The smoke of the cigarette was hot and harsh in his throat and lungs. He finished it and went back to the bed and lay down beside Ed with the space between them.

“Roscoe and I drank a toast to them,” he said. “Good bedding, good breeding, good fortune. I guess they didn’t have any of it.”

“Don’t keep thinking, darling.”

“Roscoe said I was worried about Avery.

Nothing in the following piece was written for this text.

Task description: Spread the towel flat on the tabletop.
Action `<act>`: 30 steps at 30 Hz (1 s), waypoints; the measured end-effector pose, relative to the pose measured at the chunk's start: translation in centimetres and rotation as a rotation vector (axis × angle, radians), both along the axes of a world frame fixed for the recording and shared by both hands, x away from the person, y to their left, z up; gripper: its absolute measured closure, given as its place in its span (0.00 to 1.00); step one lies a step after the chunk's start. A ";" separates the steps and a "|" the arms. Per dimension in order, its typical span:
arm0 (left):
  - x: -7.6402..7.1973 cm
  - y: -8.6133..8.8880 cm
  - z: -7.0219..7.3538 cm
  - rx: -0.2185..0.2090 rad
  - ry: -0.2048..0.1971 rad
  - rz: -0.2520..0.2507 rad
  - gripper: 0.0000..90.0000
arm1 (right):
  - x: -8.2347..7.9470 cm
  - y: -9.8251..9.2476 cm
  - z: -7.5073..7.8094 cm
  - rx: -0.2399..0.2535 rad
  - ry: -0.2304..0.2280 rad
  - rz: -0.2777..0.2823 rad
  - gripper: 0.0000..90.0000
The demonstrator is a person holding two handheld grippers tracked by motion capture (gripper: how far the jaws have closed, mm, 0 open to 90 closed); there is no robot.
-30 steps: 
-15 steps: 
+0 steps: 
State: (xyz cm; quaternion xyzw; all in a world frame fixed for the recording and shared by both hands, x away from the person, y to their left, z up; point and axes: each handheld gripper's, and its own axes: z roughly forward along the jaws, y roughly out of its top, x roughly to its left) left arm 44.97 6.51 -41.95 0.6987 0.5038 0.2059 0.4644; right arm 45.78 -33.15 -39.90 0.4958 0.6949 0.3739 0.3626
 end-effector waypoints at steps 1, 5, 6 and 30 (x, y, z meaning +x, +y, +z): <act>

He said it; was like I was afraid he’d never have the good luck I wished him.”

“Don’t, darling.”

“What could a man do but wish?”

“Please don’t, darling.”

He reached over and put his hand flat on her warm thigh, and her arm crossed his in a duplicate gesture, and nothing that was wrong became right, but everything that had been right was still right and would always be. They lay in the warm intimacy of mutual appeal and acceptance, and the dark room was again, or still, because of them and what they were and felt, one of Earth’s good places.